• _Required action_: Within the material below, how many lines carry the word "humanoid"? Only that number is wanted.

• _Data extract_:
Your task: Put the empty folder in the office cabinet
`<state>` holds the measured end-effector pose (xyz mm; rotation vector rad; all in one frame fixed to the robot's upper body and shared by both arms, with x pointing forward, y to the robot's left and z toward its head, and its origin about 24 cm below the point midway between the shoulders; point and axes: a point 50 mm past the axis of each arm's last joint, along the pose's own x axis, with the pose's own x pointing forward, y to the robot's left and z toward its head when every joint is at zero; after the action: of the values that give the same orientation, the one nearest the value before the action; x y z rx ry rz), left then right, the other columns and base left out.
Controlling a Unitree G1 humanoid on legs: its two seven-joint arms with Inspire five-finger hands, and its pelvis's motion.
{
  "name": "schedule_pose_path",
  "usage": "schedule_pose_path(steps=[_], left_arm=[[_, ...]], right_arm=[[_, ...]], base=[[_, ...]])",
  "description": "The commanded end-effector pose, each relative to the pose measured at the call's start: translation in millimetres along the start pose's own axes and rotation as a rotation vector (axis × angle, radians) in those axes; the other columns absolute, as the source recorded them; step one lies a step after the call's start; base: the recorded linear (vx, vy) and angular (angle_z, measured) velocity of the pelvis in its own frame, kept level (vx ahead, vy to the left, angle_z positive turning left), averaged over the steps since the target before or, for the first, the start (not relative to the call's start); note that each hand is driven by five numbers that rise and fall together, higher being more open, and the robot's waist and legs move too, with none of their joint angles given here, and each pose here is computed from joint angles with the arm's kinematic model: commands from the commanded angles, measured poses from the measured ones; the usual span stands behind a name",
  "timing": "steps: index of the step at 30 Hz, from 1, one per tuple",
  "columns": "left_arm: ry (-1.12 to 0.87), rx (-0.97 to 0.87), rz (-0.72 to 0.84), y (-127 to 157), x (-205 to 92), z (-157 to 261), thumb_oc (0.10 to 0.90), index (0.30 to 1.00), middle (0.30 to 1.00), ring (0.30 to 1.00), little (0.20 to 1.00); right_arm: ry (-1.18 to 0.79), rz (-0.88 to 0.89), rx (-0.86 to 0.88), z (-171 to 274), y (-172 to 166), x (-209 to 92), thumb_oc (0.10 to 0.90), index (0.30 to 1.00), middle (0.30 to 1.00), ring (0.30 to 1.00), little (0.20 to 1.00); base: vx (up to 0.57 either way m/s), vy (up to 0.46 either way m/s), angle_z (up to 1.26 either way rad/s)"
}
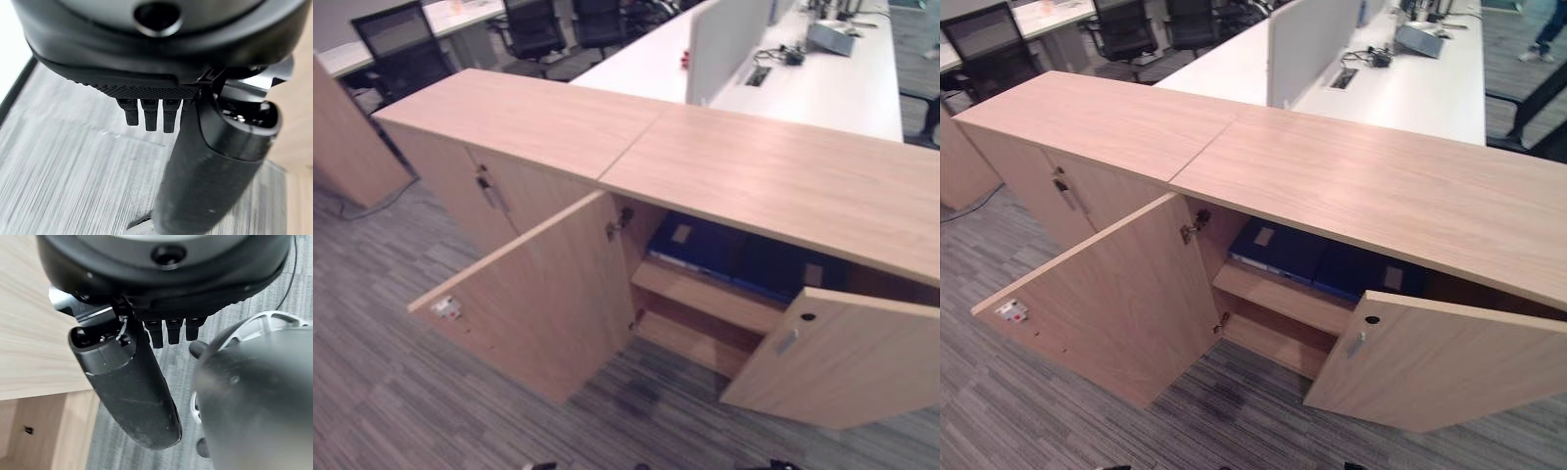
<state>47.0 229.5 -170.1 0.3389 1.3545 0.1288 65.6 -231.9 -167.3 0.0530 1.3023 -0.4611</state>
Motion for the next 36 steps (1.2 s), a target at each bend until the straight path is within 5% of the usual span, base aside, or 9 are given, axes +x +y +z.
schedule_pose_path(steps=[1,10,14,29,36], left_arm=[[-0.036,-0.048,0.011,-4,2,20,0.800,0.900,0.900,0.900,0.900],[0.066,-0.487,0.020,17,0,-16,0.800,0.900,0.900,0.900,0.900],[0.050,-0.657,0.166,50,-1,-22,0.800,0.900,0.900,0.900,0.900],[-0.464,-0.509,0.585,216,-48,85,0.800,0.900,0.900,0.900,0.900],[-0.536,-0.421,0.644,249,-68,116,0.800,0.900,0.900,0.900,0.900]], right_arm=[[-0.073,-0.065,-0.003,20,-18,1,0.800,0.900,0.900,0.900,0.900],[0.024,-0.001,0.101,-12,-11,0,0.800,0.900,0.900,0.900,0.900],[0.018,0.000,0.166,-19,-12,-1,0.800,0.900,0.900,0.900,0.900],[0.067,-0.047,0.139,-33,-43,-3,0.800,0.900,0.900,0.900,0.900],[0.081,-0.038,0.146,-34,-48,-3,0.800,0.900,0.900,0.900,0.900]], base=[[0.00,0.106,0.70],[0.01,0.073,0.45],[-0.01,0.020,0.19],[0.00,-0.050,-0.07],[0.00,-0.006,-0.11]])
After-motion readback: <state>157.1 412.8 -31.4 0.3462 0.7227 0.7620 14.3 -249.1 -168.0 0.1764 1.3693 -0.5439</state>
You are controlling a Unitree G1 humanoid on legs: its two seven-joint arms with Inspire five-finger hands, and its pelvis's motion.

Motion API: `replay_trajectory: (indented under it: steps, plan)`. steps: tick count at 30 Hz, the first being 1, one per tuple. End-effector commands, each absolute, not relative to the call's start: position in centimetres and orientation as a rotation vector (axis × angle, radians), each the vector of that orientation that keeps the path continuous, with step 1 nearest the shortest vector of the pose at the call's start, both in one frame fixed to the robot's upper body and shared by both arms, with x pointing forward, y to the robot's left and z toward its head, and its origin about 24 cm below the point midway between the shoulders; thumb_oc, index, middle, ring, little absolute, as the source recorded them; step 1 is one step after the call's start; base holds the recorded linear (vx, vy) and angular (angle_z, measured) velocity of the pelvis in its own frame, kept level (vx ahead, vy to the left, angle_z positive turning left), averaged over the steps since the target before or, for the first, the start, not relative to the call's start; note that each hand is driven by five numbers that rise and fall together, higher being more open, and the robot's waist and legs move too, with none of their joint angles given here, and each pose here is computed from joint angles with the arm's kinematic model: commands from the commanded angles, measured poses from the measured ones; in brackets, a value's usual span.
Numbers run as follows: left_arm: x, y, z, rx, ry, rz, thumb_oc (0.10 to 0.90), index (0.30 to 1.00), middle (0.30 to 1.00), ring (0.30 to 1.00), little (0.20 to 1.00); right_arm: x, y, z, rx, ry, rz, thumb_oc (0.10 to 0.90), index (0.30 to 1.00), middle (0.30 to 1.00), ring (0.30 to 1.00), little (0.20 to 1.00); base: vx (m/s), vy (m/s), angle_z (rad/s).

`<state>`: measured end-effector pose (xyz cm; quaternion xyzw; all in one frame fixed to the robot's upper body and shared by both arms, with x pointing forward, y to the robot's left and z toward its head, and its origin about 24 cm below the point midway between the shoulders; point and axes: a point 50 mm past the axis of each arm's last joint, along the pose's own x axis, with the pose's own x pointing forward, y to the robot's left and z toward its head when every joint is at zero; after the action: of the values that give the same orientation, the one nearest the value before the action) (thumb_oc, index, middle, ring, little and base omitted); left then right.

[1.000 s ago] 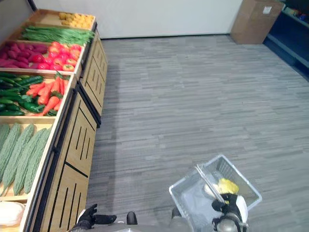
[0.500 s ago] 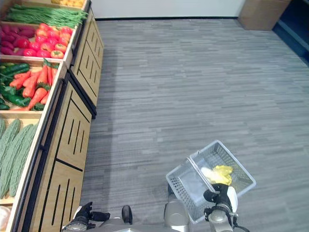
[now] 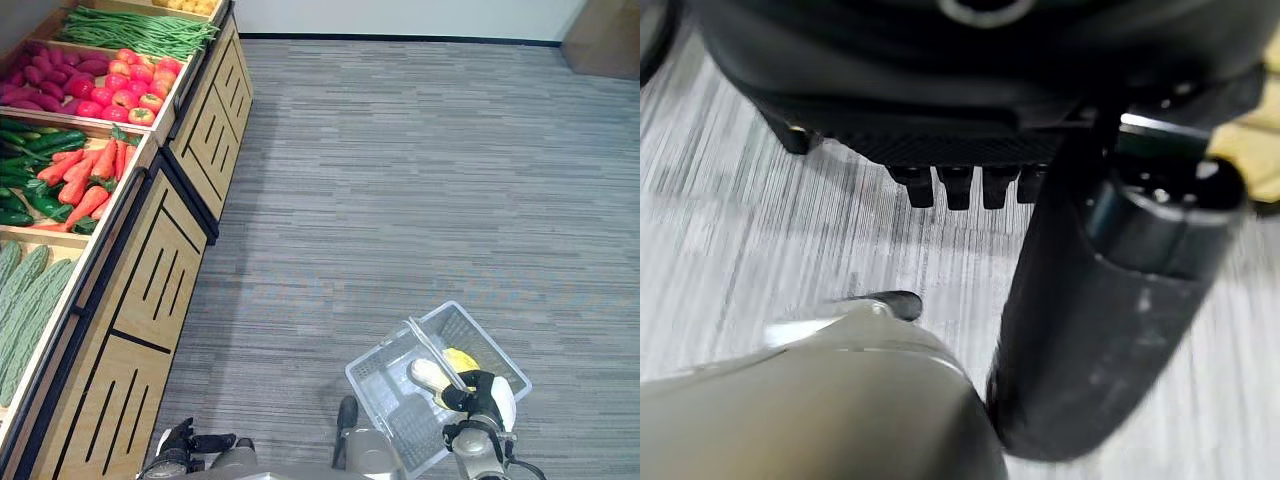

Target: Get the vegetables into the basket

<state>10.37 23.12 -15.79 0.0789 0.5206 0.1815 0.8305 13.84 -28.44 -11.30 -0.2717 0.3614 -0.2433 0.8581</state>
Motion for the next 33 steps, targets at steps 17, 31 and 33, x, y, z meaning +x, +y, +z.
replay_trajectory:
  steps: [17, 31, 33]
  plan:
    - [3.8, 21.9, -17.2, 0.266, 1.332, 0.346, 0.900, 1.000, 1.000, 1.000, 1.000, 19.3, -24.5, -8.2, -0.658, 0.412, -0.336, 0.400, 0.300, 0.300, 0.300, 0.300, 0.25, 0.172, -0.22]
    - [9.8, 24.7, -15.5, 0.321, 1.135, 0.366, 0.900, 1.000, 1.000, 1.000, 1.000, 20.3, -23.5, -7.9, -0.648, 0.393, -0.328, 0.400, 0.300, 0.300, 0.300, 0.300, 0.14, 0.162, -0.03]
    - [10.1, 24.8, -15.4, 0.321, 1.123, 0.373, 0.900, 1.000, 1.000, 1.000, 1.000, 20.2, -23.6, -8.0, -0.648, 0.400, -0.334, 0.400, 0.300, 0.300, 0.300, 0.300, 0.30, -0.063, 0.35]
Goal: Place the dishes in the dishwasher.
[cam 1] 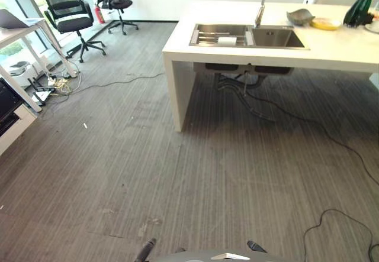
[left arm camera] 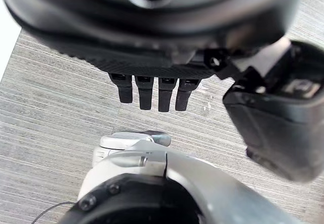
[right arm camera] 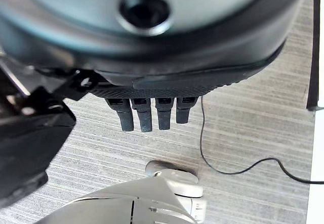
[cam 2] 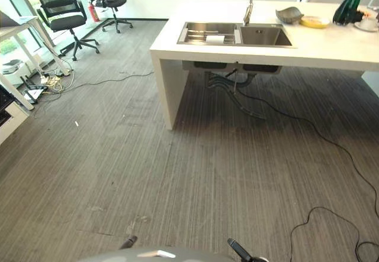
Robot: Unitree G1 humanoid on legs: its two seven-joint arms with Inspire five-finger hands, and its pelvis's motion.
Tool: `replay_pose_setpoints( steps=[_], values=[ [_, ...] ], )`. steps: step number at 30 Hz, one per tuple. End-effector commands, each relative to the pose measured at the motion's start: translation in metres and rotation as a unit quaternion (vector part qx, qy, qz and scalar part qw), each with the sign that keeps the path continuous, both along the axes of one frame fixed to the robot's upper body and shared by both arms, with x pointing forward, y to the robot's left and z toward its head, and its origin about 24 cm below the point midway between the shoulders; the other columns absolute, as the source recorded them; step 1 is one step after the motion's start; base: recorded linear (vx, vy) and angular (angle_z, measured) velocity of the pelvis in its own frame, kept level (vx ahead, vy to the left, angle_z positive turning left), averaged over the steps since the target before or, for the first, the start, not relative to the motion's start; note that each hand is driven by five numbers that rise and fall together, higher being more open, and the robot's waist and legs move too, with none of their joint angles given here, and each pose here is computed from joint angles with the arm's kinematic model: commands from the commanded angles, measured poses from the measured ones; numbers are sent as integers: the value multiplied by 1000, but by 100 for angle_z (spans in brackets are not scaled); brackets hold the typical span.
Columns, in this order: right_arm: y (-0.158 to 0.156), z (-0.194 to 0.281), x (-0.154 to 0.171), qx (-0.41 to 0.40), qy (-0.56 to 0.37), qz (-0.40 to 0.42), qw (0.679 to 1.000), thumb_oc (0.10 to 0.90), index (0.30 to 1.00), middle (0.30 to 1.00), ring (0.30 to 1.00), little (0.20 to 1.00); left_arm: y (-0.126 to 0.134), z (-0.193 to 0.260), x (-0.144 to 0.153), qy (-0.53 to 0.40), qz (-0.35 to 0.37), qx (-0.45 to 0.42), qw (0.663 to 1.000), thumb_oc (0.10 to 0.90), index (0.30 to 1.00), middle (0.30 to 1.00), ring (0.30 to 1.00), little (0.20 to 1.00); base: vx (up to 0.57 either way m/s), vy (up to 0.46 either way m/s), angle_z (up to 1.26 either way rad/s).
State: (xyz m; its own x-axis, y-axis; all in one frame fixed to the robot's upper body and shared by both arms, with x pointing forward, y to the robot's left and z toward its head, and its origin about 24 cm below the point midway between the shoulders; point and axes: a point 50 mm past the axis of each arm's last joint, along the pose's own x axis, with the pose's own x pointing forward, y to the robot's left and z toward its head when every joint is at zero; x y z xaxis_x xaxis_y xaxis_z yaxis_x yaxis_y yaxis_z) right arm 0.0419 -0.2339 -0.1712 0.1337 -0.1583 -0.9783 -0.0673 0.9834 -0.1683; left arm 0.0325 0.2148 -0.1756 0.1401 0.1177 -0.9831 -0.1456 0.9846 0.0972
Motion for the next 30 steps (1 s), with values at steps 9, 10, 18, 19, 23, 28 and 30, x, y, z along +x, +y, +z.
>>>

• _Your response_: 3